Work instructions →
Would it be possible to quote, exactly and in full, the lines from the one with "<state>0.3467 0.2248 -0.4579" through the end of the entries below?

Dataset records
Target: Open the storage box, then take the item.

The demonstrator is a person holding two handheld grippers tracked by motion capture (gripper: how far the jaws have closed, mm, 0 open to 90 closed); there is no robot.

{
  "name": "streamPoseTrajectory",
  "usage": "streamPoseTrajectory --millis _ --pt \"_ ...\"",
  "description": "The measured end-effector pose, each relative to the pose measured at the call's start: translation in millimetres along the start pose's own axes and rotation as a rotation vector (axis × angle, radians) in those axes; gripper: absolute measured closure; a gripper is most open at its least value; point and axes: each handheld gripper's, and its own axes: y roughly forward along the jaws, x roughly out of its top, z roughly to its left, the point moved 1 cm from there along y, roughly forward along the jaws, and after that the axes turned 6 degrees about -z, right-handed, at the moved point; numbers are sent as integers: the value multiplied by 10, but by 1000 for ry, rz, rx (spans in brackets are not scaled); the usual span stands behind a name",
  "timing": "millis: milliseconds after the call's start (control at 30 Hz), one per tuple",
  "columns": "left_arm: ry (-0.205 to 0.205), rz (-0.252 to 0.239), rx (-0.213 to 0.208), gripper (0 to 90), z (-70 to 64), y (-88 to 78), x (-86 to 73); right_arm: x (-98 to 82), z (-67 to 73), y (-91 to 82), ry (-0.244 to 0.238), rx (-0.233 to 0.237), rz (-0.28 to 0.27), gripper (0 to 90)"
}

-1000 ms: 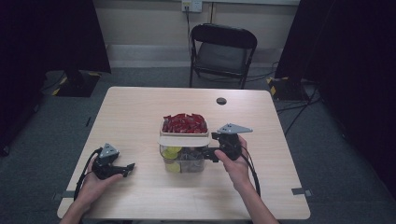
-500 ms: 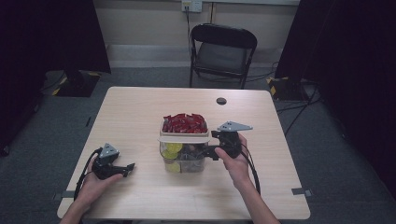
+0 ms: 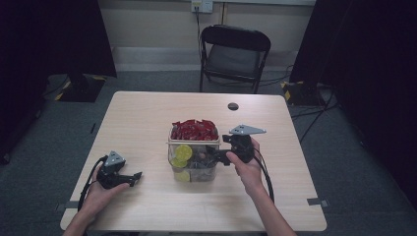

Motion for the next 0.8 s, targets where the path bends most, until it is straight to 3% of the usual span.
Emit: streamPoseTrajectory --millis 800 --pt "1 9 -2 163 -3 -15 1 82 -102 59 25 -11 -17 187"
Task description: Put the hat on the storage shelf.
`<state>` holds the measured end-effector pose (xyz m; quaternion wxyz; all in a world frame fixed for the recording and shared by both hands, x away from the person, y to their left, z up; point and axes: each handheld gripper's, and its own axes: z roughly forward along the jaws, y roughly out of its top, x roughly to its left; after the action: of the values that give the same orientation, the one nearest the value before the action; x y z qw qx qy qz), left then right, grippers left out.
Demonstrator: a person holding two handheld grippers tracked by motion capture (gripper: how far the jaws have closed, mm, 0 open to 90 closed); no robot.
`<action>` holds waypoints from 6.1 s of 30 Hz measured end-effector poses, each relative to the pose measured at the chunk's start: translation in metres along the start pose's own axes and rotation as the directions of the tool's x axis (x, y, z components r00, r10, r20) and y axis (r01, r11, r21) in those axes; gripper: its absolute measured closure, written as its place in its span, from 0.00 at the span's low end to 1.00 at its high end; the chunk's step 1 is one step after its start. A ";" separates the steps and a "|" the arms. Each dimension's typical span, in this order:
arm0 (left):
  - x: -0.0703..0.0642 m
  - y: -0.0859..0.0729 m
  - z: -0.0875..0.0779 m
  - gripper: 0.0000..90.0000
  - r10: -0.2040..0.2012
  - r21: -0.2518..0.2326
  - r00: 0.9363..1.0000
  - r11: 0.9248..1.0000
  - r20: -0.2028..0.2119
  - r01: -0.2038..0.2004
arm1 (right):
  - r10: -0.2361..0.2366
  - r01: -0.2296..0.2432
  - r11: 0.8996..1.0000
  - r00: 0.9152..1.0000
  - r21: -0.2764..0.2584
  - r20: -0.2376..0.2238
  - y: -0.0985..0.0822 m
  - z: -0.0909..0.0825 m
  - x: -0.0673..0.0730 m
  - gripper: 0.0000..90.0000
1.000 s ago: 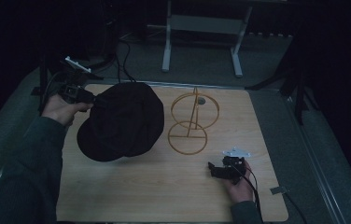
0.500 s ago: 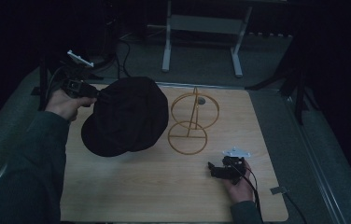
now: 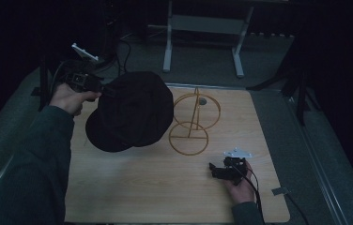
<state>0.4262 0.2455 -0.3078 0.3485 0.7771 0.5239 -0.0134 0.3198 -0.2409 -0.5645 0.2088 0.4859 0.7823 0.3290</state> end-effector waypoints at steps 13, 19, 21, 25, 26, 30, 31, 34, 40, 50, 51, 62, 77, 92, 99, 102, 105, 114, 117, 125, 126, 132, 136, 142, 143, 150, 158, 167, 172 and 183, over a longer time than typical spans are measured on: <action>-0.008 0.017 0.003 0.85 0.004 0.013 1.000 1.000 0.002 -0.004 | -0.006 0.006 1.000 1.000 -0.002 -0.002 0.000 0.000 0.000 0.13; -0.008 0.025 0.005 0.85 -0.021 0.007 1.000 1.000 0.014 0.021 | -0.006 0.006 1.000 1.000 -0.002 -0.002 0.000 0.000 0.000 0.13; -0.008 0.027 0.005 0.85 -0.024 0.006 1.000 1.000 0.009 0.024 | -0.006 0.006 1.000 1.000 -0.002 -0.002 0.000 0.000 0.000 0.13; -0.012 0.032 0.005 0.85 -0.018 0.002 1.000 1.000 0.018 0.018 | -0.006 0.006 1.000 1.000 -0.002 -0.002 0.000 0.000 0.000 0.13; -0.013 0.033 0.005 0.85 -0.020 -0.001 1.000 1.000 0.022 0.020 | -0.005 0.005 1.000 1.000 -0.002 -0.002 0.000 0.000 0.000 0.13; -0.013 0.035 0.007 0.85 -0.032 -0.013 0.999 0.999 0.042 0.033 | -0.006 0.006 1.000 1.000 -0.002 -0.002 0.000 0.000 0.000 0.13; -0.013 0.035 0.007 0.85 -0.035 -0.013 0.998 0.999 0.044 0.036 | -0.006 0.006 1.000 1.000 -0.002 -0.002 0.000 0.000 0.000 0.13; -0.015 0.036 0.010 0.85 -0.038 -0.014 0.998 0.999 0.044 0.039 | -0.006 0.006 1.000 1.000 -0.002 -0.002 0.000 0.000 0.000 0.13; -0.018 0.040 0.010 0.85 -0.039 -0.023 0.998 0.999 0.050 0.040 | -0.006 0.006 1.000 1.000 -0.002 -0.002 0.000 0.000 0.000 0.13; -0.033 0.051 0.008 0.85 -0.020 -0.039 0.998 0.999 0.056 0.022 | -0.006 0.006 1.000 1.000 -0.003 -0.003 0.000 0.001 0.000 0.13; -0.035 0.053 0.008 0.85 -0.017 -0.040 0.998 0.999 0.057 0.019 | -0.006 0.006 1.000 1.000 -0.002 -0.003 0.001 0.001 0.001 0.13; -0.046 0.065 0.016 0.85 -0.010 -0.044 0.997 0.999 0.075 0.013 | -0.007 0.007 1.000 1.000 -0.001 -0.005 0.001 0.001 0.001 0.13; -0.053 0.074 0.032 0.85 -0.018 -0.027 0.996 0.999 0.090 0.020 | -0.008 0.008 1.000 1.000 -0.002 -0.007 0.001 0.002 0.001 0.13; -0.059 0.078 0.046 0.85 -0.033 -0.025 0.991 0.999 0.130 0.037 | -0.011 0.011 1.000 1.000 -0.002 -0.008 0.001 0.002 0.001 0.13; -0.066 0.081 0.058 0.84 -0.034 -0.018 0.989 0.999 0.143 0.037 | -0.012 0.012 1.000 1.000 -0.002 -0.009 0.001 0.002 0.001 0.13; -0.071 0.083 0.062 0.84 -0.026 -0.015 0.989 0.999 0.144 0.028 | -0.012 0.012 1.000 1.000 -0.002 -0.009 0.001 0.002 0.001 0.13; -0.077 0.085 0.066 0.84 -0.016 -0.011 0.988 1.000 0.156 0.018 | -0.011 0.011 1.000 1.000 -0.002 -0.008 0.001 0.002 0.001 0.13; -0.083 0.087 0.085 0.84 -0.011 0.009 0.986 1.000 0.165 0.009 | -0.012 0.012 1.000 1.000 -0.002 -0.011 0.001 0.002 0.001 0.13; -0.085 0.087 0.094 0.84 -0.012 0.020 0.987 1.000 0.162 0.009 | -0.012 0.012 1.000 1.000 -0.002 -0.012 0.001 0.002 0.001 0.13; -0.088 0.087 0.117 0.84 -0.022 0.030 0.985 0.999 0.173 0.017 | -0.015 0.015 1.000 1.000 -0.002 -0.015 0.001 0.002 0.002 0.13; -0.087 0.087 0.119 0.84 -0.027 0.035 0.984 0.999 0.175 0.021 | -0.015 0.015 1.000 1.000 -0.002 -0.016 0.001 0.002 0.002 0.13; -0.085 0.086 0.134 0.84 -0.040 0.059 0.986 0.998 0.159 0.031 | -0.020 0.020 1.000 1.000 -0.001 -0.017 0.001 0.002 0.002 0.13; -0.085 0.083 0.144 0.83 -0.047 0.070 0.987 0.997 0.153 0.037 | -0.020 0.020 1.000 1.000 -0.001 -0.017 0.001 0.001 0.002 0.13; -0.081 0.080 0.154 0.80 -0.079 0.072 0.984 0.995 0.158 0.068 | -0.020 0.020 1.000 1.000 -0.002 -0.016 0.001 0.002 0.002 0.13; -0.081 0.080 0.155 0.79 -0.082 0.069 0.984 0.995 0.160 0.071 | -0.019 0.019 1.000 1.000 -0.001 -0.018 0.001 0.002 0.002 0.13; -0.081 0.079 0.163 0.67 -0.099 0.059 0.981 0.994 0.165 0.090 | -0.018 0.018 1.000 1.000 -0.001 -0.018 0.001 0.002 0.002 0.13; -0.083 0.079 0.168 0.52 -0.095 0.046 0.981 0.995 0.167 0.088 | -0.020 0.020 1.000 1.000 -0.001 -0.018 0.001 0.001 0.002 0.13; -0.082 0.081 0.160 0.43 -0.078 -0.061 0.986 0.994 0.147 0.088 | -0.020 0.020 1.000 1.000 -0.001 -0.018 0.001 0.001 0.002 0.13; -0.079 0.082 0.152 0.44 -0.073 -0.089 0.994 0.993 0.080 0.080 | -0.019 0.019 1.000 1.000 -0.001 -0.018 0.001 0.001 0.002 0.13; -0.076 0.079 0.150 0.51 0.005 -0.028 0.999 1.000 -0.032 -0.006 | -0.020 0.020 1.000 1.000 -0.001 -0.018 0.001 0.001 0.002 0.13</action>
<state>0.5083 0.0848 -0.3500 0.3511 0.7735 0.5276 0.0074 0.3209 -0.2386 -0.5647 0.2053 0.4750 0.7888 0.3317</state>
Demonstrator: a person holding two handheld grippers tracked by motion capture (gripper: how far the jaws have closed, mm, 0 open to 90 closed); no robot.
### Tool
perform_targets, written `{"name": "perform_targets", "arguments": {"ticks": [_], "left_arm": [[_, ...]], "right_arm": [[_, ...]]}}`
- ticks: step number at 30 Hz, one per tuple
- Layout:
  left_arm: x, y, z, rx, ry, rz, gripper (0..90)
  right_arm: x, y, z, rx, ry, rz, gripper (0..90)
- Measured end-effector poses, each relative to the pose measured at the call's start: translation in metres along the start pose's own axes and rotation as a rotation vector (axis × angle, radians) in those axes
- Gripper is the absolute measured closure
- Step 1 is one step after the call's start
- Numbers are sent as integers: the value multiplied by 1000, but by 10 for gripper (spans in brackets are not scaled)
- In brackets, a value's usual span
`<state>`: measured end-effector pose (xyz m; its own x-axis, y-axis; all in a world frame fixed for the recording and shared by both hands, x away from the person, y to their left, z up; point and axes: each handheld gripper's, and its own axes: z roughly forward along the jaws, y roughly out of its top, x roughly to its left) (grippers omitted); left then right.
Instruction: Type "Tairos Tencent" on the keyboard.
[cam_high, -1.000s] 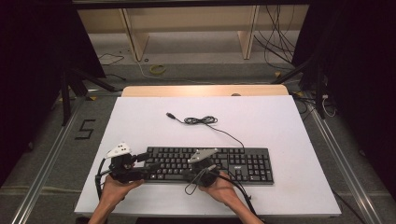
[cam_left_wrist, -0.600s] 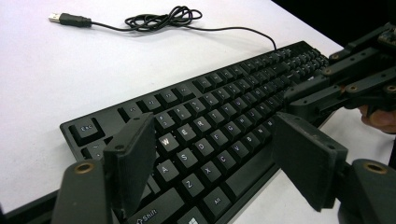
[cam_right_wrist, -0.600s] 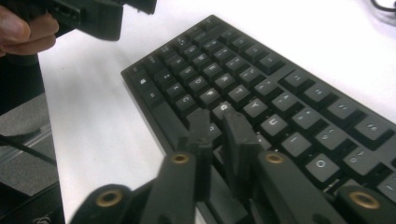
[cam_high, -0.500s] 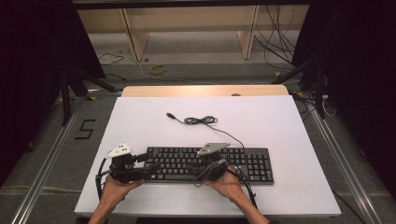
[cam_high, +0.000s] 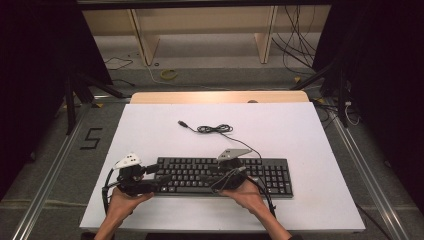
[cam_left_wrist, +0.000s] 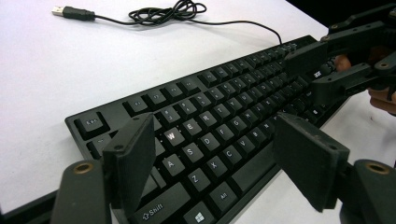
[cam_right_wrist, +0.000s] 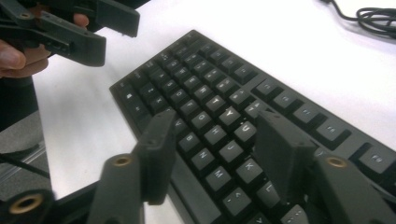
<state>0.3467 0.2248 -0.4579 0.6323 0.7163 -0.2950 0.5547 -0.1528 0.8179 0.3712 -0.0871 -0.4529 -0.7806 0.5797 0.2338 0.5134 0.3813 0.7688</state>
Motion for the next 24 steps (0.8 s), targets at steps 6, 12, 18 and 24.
{"name": "perform_targets", "arguments": {"ticks": [6, 12, 18, 24], "left_arm": [[1, 0, 0, 8, 8, 3, 303], [3, -2, 0, 31, 28, 4, 358], [5, -2, 1, 89, 36, -7, 505], [4, -3, 3, 148, 53, 3, 618]], "right_arm": [[-3, 1, 2, 6, -9, 7, 439], [-7, 5, 7, 2, -12, 13, 446], [-7, 8, 14, 2, -10, 3, 503], [-7, 12, 18, 1, 0, -15, 619]]}}
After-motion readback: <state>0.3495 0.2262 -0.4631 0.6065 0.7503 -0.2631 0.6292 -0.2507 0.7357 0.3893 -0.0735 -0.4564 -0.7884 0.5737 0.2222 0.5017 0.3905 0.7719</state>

Output for this exercise →
<state>0.3467 0.2248 -0.4579 0.6323 0.7163 -0.2950 0.5547 -0.1528 0.8179 0.3712 -0.0871 -0.4529 -0.7806 0.5797 0.2338 0.5134 0.3813 0.7688</state>
Motion for the next 24 steps (0.8 s), targets at steps 6, 12, 18 and 24.
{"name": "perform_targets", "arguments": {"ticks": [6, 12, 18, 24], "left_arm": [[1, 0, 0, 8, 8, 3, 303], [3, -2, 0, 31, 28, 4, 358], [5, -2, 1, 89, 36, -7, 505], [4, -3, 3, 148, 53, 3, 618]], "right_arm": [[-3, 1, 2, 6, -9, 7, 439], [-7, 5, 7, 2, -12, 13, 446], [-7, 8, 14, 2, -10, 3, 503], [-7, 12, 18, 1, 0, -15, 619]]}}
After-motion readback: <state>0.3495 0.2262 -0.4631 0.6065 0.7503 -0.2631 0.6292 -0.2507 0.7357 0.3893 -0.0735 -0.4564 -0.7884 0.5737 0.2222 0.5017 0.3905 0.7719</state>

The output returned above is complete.